Extracted records:
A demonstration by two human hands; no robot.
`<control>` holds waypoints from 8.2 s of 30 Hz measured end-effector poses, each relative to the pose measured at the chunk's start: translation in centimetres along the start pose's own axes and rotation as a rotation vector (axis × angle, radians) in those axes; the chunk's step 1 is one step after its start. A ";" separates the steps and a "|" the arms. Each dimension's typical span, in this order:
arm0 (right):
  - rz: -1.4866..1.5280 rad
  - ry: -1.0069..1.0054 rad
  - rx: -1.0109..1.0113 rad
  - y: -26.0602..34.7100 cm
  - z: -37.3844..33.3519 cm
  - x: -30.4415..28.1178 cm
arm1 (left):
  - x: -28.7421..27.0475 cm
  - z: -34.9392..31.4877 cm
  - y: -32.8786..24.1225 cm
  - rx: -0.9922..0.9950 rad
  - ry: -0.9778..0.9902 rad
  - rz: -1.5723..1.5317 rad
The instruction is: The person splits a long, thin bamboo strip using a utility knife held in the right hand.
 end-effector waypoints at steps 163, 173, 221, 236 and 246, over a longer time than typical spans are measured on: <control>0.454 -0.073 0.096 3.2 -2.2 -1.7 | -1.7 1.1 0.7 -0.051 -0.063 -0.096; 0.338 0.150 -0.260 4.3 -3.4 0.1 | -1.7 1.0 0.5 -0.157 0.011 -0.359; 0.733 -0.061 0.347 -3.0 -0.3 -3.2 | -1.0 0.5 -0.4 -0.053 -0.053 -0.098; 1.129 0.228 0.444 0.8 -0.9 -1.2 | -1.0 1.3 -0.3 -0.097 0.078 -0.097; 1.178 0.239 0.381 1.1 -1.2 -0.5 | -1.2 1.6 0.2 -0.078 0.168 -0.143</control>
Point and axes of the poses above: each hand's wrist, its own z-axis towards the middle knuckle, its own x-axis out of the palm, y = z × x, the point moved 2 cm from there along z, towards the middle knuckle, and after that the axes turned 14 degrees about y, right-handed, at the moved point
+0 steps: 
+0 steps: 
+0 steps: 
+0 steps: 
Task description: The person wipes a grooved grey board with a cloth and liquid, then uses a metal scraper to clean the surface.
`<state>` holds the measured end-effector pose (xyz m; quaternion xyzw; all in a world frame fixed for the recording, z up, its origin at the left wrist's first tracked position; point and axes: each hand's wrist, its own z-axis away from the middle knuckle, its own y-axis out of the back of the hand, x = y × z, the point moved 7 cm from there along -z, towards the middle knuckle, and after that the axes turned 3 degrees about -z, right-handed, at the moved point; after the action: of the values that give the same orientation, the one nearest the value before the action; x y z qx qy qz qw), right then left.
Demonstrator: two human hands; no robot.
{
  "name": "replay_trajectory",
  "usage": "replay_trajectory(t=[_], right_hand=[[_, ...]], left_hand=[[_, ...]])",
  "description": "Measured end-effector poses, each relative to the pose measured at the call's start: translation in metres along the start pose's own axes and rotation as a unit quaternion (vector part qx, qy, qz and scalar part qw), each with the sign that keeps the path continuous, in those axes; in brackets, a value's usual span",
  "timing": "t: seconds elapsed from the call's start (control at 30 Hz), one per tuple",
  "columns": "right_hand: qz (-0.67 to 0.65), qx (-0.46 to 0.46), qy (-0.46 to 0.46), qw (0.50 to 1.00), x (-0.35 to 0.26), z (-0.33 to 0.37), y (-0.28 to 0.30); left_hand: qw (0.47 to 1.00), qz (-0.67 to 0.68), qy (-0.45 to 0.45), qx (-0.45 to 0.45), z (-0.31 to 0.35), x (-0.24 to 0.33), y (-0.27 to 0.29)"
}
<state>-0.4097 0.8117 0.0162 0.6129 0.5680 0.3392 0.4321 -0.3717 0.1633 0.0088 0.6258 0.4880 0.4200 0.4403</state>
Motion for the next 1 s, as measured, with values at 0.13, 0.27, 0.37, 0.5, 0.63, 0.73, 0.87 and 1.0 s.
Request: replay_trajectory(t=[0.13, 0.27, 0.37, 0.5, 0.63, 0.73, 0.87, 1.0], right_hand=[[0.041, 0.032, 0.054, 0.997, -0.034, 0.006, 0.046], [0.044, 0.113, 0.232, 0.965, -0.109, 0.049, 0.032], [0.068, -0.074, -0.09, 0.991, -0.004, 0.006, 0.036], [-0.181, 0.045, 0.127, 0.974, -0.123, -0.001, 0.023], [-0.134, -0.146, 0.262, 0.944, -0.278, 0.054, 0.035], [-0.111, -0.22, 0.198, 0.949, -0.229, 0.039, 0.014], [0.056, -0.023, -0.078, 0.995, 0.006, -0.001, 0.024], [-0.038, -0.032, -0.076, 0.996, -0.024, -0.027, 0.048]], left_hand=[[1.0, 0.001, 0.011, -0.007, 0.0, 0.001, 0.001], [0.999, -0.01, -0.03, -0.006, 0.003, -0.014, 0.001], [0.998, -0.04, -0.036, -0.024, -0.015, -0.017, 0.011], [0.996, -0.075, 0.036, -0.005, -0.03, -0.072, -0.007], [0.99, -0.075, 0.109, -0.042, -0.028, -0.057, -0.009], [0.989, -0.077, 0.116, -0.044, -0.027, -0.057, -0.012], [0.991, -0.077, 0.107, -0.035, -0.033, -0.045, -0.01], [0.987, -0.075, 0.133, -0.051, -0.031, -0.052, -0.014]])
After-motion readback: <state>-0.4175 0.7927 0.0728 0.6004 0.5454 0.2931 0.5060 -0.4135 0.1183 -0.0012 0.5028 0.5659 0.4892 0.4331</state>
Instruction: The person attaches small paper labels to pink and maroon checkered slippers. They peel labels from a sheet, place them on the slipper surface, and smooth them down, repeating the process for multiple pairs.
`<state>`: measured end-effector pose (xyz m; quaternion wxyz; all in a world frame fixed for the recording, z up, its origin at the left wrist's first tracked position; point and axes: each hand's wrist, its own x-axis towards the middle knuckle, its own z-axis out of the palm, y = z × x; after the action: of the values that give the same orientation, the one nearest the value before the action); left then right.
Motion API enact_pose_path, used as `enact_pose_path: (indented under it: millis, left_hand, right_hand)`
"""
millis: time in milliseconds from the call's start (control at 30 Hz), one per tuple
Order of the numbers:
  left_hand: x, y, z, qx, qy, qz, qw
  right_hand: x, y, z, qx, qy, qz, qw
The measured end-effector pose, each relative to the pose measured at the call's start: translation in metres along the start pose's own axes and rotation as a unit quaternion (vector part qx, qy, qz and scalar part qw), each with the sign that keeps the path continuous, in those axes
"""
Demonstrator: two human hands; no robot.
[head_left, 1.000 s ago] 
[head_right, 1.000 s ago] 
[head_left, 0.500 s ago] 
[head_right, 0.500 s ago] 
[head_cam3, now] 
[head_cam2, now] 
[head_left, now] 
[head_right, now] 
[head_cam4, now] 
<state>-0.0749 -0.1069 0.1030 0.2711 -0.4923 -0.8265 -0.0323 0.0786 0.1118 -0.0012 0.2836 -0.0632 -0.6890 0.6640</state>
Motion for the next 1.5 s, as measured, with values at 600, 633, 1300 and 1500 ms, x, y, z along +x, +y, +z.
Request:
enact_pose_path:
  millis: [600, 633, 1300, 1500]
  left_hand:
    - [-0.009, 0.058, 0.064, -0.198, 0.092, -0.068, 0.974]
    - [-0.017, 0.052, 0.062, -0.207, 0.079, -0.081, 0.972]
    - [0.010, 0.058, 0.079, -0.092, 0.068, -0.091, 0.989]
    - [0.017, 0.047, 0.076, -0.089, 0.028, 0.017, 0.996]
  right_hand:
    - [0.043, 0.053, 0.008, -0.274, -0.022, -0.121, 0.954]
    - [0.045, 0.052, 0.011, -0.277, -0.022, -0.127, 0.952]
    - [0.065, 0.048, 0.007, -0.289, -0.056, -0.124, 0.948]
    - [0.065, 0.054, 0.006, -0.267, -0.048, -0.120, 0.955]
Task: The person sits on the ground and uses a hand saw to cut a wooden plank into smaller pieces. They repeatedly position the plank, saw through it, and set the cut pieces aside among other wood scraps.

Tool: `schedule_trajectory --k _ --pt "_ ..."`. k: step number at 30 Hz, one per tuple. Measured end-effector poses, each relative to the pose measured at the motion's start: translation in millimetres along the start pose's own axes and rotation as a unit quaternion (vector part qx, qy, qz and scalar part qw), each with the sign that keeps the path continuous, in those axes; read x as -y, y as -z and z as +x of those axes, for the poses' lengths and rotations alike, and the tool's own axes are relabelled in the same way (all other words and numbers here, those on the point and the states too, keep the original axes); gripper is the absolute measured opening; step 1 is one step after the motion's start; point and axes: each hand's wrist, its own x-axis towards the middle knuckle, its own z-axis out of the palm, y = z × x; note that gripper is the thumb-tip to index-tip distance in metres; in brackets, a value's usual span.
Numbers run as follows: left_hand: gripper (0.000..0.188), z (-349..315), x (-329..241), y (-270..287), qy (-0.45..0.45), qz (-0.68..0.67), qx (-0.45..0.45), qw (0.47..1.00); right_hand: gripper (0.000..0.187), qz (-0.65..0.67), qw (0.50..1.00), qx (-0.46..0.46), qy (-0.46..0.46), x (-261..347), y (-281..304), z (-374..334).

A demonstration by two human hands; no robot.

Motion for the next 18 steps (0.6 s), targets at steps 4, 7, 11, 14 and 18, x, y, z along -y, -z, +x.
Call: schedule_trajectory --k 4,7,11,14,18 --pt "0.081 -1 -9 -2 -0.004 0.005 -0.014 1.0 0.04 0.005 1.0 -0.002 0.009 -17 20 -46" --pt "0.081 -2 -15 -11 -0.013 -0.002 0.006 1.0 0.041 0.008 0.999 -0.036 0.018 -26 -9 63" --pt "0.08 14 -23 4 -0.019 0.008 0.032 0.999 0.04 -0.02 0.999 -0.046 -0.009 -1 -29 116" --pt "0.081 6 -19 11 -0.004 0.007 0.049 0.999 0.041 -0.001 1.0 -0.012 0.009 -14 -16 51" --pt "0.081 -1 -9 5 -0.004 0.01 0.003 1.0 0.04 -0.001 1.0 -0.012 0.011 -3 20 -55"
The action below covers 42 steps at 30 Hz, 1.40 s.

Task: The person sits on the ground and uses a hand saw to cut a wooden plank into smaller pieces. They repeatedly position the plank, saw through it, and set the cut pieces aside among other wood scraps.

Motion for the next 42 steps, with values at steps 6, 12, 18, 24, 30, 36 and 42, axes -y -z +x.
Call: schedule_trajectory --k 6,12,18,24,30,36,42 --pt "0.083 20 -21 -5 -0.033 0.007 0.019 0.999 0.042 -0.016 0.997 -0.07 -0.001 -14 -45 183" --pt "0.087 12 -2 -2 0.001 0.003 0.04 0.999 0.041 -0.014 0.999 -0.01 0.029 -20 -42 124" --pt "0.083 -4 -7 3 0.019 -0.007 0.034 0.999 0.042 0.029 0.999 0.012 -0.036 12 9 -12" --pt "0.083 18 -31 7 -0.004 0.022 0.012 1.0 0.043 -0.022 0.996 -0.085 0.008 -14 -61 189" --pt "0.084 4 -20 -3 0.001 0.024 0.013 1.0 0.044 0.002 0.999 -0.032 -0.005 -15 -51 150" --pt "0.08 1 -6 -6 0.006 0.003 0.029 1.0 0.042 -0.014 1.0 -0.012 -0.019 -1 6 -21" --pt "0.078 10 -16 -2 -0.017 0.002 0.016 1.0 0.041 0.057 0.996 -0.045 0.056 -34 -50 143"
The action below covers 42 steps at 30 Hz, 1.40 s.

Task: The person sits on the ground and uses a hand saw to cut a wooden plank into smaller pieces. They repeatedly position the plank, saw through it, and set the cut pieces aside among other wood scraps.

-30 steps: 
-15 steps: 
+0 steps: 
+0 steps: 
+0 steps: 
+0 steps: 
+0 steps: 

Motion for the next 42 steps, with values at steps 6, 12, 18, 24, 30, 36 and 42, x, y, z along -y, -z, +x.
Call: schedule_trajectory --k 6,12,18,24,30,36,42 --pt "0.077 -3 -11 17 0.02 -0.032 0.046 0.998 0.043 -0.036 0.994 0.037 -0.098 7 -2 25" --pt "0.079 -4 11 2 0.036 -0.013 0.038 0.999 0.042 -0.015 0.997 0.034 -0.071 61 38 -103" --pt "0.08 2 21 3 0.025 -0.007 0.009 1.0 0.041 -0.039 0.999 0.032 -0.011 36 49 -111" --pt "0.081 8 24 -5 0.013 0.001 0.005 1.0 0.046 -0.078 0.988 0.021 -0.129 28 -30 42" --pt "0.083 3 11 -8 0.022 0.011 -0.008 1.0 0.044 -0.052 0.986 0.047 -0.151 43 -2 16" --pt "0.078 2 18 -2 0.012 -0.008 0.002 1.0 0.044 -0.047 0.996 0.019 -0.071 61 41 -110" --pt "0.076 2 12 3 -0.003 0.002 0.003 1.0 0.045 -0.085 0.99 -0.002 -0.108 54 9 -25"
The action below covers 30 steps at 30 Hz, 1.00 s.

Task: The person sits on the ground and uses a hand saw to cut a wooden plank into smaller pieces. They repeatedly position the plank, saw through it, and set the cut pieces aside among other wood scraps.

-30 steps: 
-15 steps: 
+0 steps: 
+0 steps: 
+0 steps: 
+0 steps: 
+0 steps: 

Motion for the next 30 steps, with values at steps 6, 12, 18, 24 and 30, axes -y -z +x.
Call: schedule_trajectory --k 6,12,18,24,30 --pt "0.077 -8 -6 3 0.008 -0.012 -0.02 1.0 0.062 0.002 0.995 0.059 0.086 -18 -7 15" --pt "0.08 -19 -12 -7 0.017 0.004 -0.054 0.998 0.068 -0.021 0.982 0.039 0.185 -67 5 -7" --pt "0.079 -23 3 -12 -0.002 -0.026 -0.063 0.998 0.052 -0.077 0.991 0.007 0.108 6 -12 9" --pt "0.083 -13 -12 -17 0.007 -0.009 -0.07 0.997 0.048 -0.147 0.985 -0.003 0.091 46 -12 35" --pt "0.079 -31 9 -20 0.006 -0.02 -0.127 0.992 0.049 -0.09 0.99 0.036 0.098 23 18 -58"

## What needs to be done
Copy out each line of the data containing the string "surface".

## Result below
Task description: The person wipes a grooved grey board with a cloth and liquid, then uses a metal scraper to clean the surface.
Instruction: The person attaches small paper labels to pink and maroon checkered slippers. They peel labels from a sheet, place them on the slipper surface, and smooth them down, repeating the process for multiple pairs.

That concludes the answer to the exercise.